Frau Wolf liebt die CDU
- weil der Thüringer Ministerpräsident „Professor Dr.“ Voigt den Kurs seiner Partei unterstützt
und das Los der kleinen Leute verbessert, indem er den Bezug, der im Arbeitsleben nach 45 Jahren angesammelten Rentenbeträge, abschafft. Alle sollen zum bis zum 67. Lebensjahr arbeiten. So wird der Bezug von Rente gerechter. So sprechen alle CDU- Funktionäre und so fordert es die CDU als Partei der kleinen Leute. Diesen gerechten Standpunkt verteidigt Katja Wolf, die BSW- Vorsitzende in Thüringen und Kabinettsmitglied von Mario Voigt.
- Und die CDU ist auch Unterstützerin des Feminismus, weiß Frau Wolf, weil sie Männern erlaubt sich als Frau zu verkleiden und Frauen- Schutzräume zu betreten. Denn Feminismus bedeute Gleichberechtigung der Geschlechter und nicht privilegierte Räume.
- Und die CDU ist auch gegen Rassismus und fördert als moderne Partei dauerhafte Verbindungen zwischen Männern mit der Freiheit sich Wunsch- Kinder anzuschaffen. Und diese Paare müssten die Freiheit haben, das Geschlecht, die Haarfarbe und die Augenfarbe (aber ohne Schlitzaugen) bei der Bestellung in dem Katalog auszuwählen.
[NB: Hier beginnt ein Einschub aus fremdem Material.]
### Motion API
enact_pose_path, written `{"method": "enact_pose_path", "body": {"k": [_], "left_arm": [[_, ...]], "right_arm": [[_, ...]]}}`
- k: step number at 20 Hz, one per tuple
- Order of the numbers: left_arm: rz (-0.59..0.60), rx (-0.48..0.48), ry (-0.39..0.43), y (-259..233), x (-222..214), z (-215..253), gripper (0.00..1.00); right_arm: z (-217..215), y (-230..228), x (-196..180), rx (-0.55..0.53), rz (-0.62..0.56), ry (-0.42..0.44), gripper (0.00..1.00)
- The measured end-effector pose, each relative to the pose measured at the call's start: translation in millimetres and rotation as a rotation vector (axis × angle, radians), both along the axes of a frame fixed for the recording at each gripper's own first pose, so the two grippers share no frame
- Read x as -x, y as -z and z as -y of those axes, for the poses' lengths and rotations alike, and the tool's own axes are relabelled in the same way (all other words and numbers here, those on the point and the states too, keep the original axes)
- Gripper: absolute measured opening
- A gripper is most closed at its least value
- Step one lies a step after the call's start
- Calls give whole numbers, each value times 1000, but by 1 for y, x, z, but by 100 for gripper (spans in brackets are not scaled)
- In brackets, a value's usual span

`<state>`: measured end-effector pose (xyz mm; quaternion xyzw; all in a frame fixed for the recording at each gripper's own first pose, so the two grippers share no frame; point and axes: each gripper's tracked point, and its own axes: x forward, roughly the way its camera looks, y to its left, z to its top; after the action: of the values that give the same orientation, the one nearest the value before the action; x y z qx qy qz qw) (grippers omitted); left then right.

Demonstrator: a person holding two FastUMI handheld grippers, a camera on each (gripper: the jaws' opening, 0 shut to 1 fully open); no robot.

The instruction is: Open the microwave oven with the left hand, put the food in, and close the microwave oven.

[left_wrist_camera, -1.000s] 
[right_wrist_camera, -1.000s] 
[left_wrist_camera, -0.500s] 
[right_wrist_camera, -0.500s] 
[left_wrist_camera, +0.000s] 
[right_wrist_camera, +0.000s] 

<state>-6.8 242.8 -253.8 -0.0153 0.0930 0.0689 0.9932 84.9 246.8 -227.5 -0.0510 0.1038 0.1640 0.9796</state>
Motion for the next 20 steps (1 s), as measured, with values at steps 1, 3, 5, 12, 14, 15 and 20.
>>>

Das sei nicht rassistisch und keine Eugenik und mit der CDU am ehesten zu verwirklichen, wenn Spahn und Brosius wieder Einfluss erlangen…
Mit der Thüringer CDU ist Frau Wolf voll auf dieser Linie und stützt den Ministerpräsidenten mindestens bis zum Dezember, damit dieser dann nach seinem Rücktritt für sein verdienstvolles Wirken für Thüringen seine volle Rente beziehen kann.
Frau Wolf ist sich ihrer Verantwortung bewusst, die sie schon als Oberbürgermeisterin in der Covid Krise bewiesen hat, als sie mit aller Macht für Masken- und Impfzwang auftrat
Höhere Weihen sind nicht ausgeschlossen. Es muss sich lohnen den Kurs der Partei durchzusetzen, Frau Hoppermann hat es auch geschafft.